WHAT THE EXERCISE ASKS:
Copy, word for word, each line of the data below from the first through the line containing "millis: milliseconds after", and stop there.

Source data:
|---|
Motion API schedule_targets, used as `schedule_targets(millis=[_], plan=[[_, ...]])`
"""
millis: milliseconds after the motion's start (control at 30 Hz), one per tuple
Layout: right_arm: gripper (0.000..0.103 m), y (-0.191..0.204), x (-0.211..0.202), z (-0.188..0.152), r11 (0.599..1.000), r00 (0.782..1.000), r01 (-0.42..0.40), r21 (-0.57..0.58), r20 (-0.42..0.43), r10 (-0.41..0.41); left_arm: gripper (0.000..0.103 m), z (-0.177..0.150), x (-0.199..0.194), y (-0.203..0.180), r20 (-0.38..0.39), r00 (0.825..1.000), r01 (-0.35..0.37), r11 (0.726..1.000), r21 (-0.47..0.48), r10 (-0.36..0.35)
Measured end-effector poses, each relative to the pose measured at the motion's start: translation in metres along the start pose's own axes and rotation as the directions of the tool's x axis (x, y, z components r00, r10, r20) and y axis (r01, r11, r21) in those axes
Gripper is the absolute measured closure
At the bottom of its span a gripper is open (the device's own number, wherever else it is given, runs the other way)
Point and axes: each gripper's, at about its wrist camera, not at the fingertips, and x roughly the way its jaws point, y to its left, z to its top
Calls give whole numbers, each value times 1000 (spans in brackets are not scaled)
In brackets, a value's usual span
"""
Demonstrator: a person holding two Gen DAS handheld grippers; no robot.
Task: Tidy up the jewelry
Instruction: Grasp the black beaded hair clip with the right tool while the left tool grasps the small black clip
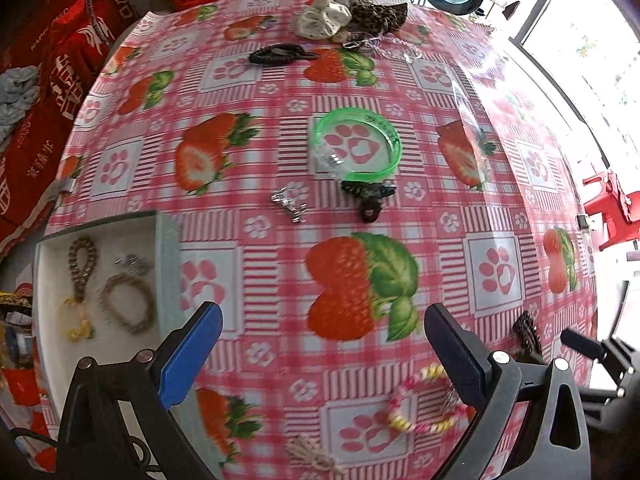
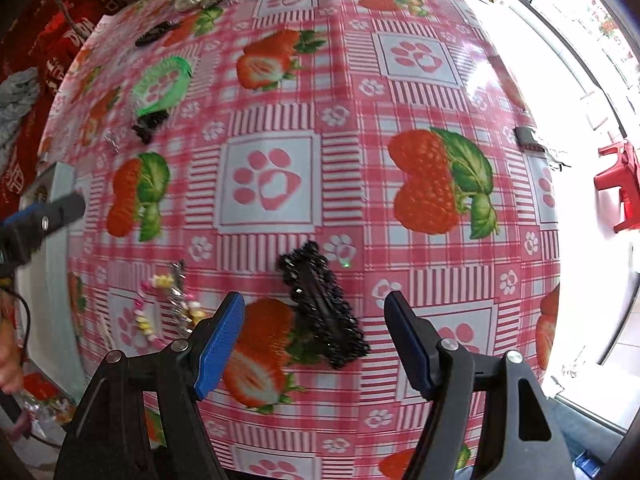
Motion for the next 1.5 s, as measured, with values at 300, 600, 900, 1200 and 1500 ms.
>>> schedule_targets(millis=[300,600,900,1200,1500], plan=[[28,-9,15,-7,999,999,41,-36,-17,-42,16,20,26,-20,-8,1000,-6,1000,12,6],[29,-14,27,-10,996,998,58,-61,-13,-59,30,40,47,-37,-7,1000,-2,999,39,2],[58,12,28,-14,989,997,80,-124,21,-78,44,52,59,-45,4,1000,-12,999,53,12],[71,13,14,-7,988,997,75,-134,27,-72,79,52,58,-40,23,1000,1,999,39,-2],[71,11,0,2,994,998,27,-103,51,-22,79,48,45,-34,52,998,39,998,43,-41]])
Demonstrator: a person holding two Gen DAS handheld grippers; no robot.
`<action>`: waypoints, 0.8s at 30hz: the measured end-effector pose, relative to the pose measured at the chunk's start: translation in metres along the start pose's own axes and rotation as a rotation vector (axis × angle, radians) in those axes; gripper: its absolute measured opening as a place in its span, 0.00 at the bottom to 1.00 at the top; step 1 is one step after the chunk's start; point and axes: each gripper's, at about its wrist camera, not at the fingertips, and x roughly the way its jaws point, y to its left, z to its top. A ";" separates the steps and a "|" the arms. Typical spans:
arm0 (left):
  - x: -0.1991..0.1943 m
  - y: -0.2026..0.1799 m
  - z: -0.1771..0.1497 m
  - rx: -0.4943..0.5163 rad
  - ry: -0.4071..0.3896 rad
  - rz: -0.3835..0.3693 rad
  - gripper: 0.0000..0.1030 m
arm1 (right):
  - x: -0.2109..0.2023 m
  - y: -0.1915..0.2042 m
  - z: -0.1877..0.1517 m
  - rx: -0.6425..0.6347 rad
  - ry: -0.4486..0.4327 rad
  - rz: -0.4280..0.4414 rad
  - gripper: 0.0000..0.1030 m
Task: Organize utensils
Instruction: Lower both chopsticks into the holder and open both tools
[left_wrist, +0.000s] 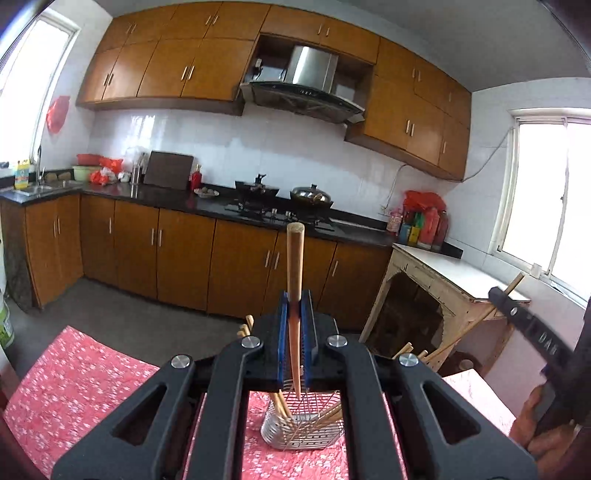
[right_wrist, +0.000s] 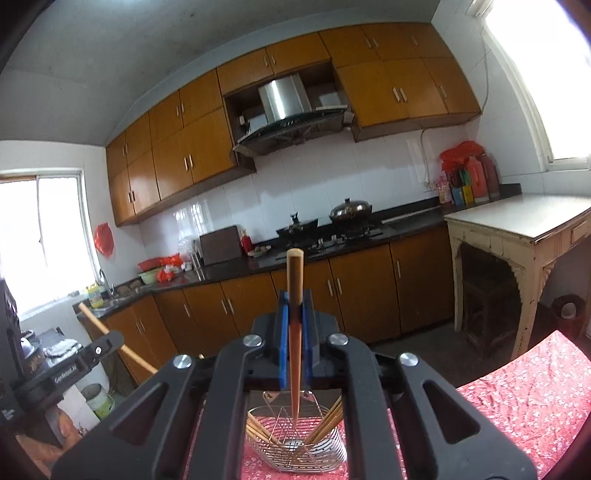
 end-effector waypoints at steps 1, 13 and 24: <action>0.006 0.000 -0.003 -0.005 0.009 0.004 0.06 | 0.007 0.001 -0.004 -0.003 0.009 -0.004 0.07; 0.041 0.008 -0.030 0.008 0.129 -0.017 0.06 | 0.059 -0.009 -0.048 0.033 0.181 0.028 0.07; 0.070 0.007 -0.052 0.034 0.234 -0.011 0.06 | 0.087 -0.023 -0.081 0.095 0.292 0.000 0.07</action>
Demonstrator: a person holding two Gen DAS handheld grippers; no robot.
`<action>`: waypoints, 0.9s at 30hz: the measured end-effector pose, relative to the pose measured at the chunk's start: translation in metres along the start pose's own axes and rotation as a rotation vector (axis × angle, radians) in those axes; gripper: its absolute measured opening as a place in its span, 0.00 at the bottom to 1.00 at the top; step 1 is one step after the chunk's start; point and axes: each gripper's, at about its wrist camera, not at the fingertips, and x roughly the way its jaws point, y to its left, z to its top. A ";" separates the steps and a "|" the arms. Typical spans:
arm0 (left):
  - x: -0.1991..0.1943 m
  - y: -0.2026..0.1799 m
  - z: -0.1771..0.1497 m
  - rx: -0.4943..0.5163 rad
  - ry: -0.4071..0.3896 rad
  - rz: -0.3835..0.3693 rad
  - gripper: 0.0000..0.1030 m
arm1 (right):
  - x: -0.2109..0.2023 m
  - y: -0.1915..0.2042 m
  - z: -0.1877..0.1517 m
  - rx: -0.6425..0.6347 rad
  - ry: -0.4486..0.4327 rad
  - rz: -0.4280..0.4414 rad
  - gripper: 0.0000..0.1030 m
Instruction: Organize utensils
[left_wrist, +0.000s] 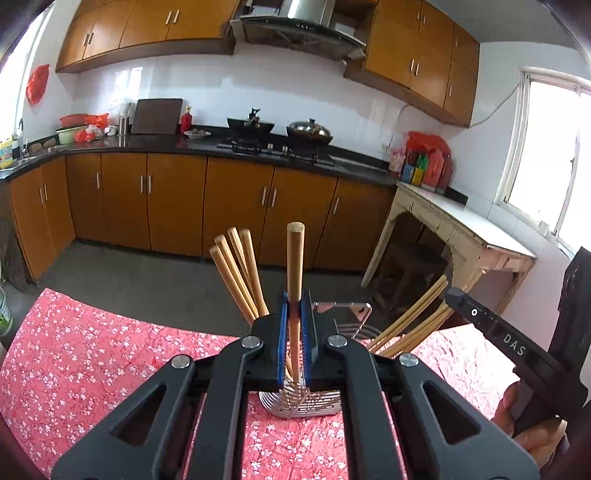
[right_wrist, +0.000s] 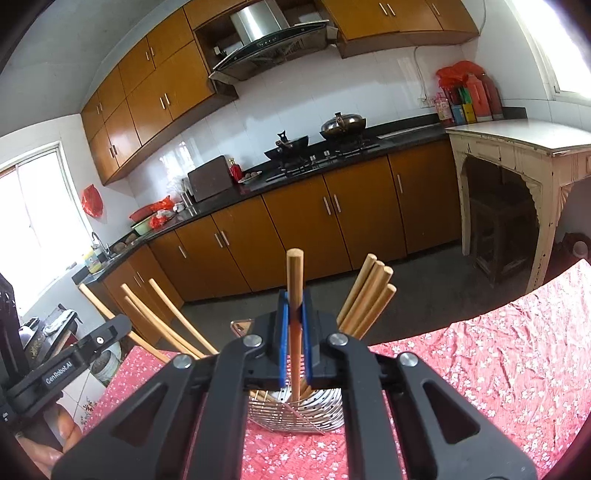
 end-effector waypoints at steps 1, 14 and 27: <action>0.002 -0.001 -0.001 0.001 0.007 0.000 0.06 | 0.000 0.000 -0.001 -0.001 0.003 0.000 0.07; 0.009 0.004 -0.007 -0.004 0.040 0.023 0.06 | 0.001 -0.005 -0.004 0.000 0.028 -0.017 0.11; -0.037 0.021 0.002 -0.014 -0.064 0.095 0.46 | -0.056 -0.008 0.001 -0.049 -0.119 -0.160 0.51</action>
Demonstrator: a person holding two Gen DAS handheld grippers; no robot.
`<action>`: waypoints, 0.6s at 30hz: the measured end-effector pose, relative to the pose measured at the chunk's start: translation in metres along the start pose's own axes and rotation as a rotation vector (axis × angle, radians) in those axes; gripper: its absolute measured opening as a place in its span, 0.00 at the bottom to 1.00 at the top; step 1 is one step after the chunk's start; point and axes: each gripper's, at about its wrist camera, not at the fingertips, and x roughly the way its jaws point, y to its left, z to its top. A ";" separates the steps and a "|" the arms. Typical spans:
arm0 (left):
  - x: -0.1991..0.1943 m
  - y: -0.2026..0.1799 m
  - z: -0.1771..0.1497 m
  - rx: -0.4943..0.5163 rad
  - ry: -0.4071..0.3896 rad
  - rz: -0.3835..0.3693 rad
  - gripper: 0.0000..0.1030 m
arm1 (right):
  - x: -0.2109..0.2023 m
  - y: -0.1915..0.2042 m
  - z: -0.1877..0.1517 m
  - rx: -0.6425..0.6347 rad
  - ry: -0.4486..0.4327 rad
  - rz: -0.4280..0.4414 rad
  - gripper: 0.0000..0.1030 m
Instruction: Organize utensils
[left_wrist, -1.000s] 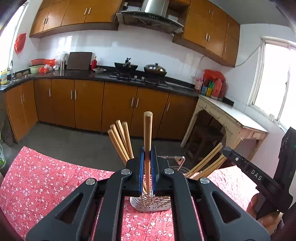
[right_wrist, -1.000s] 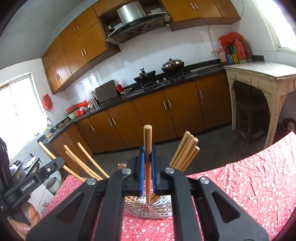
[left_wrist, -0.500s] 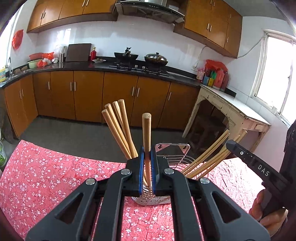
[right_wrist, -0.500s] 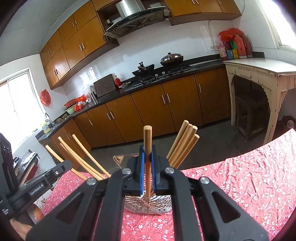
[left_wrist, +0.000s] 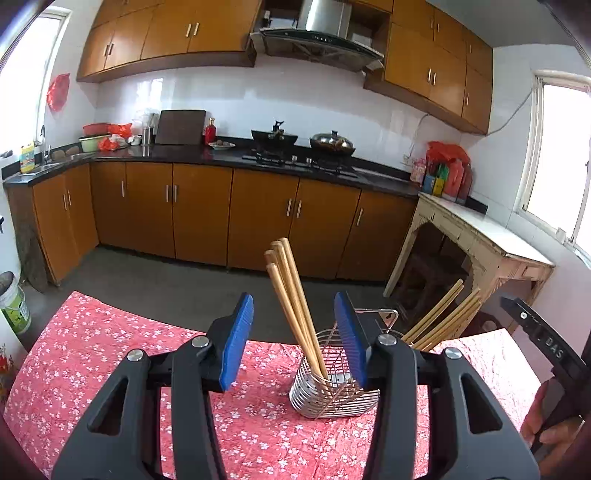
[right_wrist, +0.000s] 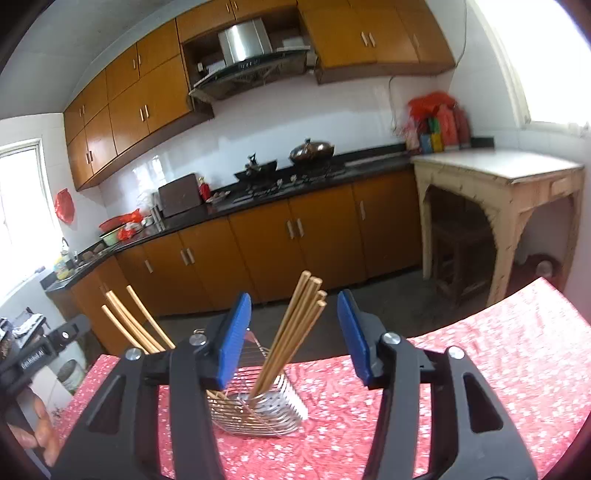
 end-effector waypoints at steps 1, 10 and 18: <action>-0.006 0.003 -0.001 0.000 -0.010 0.004 0.46 | -0.006 0.001 -0.001 -0.007 -0.010 -0.004 0.55; -0.065 0.021 -0.055 0.030 -0.082 0.027 0.70 | -0.084 0.027 -0.066 -0.121 -0.074 -0.005 0.91; -0.097 0.021 -0.119 0.120 -0.098 0.092 0.94 | -0.113 0.038 -0.138 -0.151 -0.046 -0.043 0.96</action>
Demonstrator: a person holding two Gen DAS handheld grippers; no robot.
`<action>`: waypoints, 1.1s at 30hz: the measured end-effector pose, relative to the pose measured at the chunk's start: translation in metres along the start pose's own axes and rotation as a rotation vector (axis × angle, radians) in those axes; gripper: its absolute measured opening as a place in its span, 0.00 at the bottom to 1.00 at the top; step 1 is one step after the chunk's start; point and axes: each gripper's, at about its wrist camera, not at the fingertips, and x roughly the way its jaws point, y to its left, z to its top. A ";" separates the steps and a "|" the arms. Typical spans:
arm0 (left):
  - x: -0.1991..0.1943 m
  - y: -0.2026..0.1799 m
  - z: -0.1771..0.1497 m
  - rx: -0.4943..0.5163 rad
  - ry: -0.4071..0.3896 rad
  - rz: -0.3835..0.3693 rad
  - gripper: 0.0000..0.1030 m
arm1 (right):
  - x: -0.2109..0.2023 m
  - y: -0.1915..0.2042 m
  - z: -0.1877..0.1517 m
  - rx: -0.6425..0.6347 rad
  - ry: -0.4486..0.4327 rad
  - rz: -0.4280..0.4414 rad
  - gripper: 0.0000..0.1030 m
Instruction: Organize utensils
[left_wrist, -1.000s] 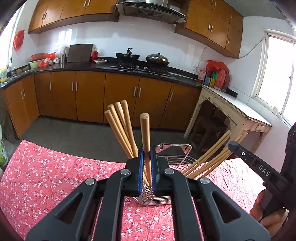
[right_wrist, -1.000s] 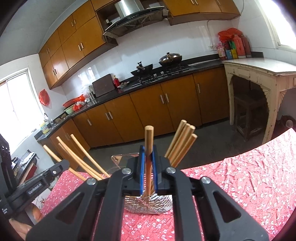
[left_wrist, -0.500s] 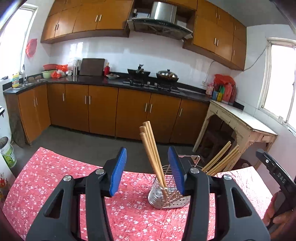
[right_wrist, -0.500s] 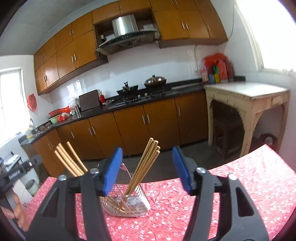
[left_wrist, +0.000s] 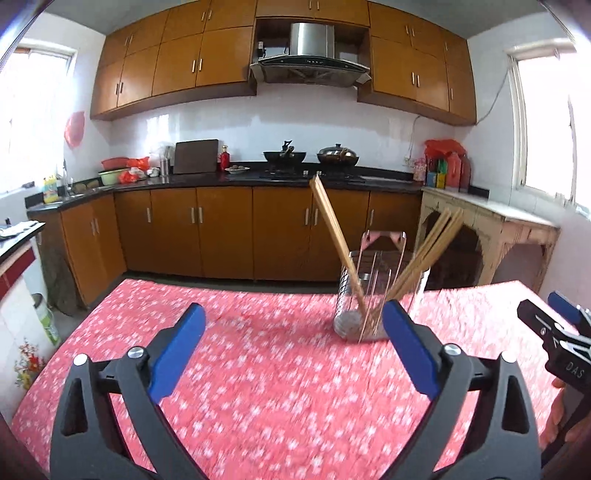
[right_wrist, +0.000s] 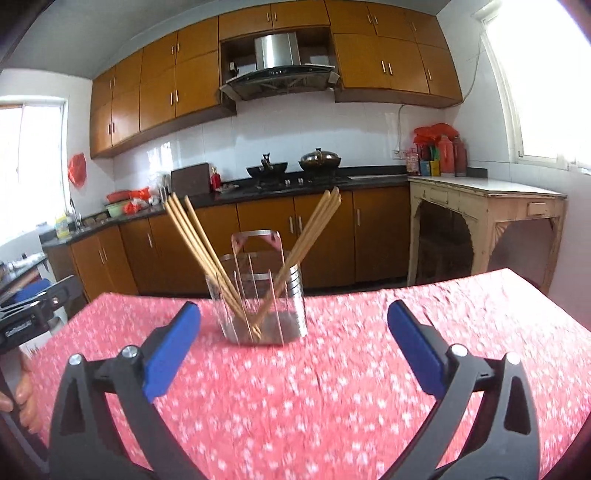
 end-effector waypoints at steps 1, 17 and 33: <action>-0.003 0.000 -0.005 0.001 -0.003 0.001 0.95 | -0.003 0.001 -0.005 -0.010 -0.001 -0.005 0.96; -0.046 -0.014 -0.053 0.019 -0.113 0.038 0.96 | -0.051 0.017 -0.041 -0.140 -0.085 -0.029 0.96; -0.050 -0.013 -0.064 0.011 -0.134 0.056 0.96 | -0.054 0.009 -0.046 -0.112 -0.102 -0.024 0.96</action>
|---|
RESPONSE BELOW:
Motion API schedule_targets, used as `schedule_targets(millis=[_], plan=[[_, ...]])`
"""
millis: milliseconds after the motion's start (control at 30 Hz), one per tuple

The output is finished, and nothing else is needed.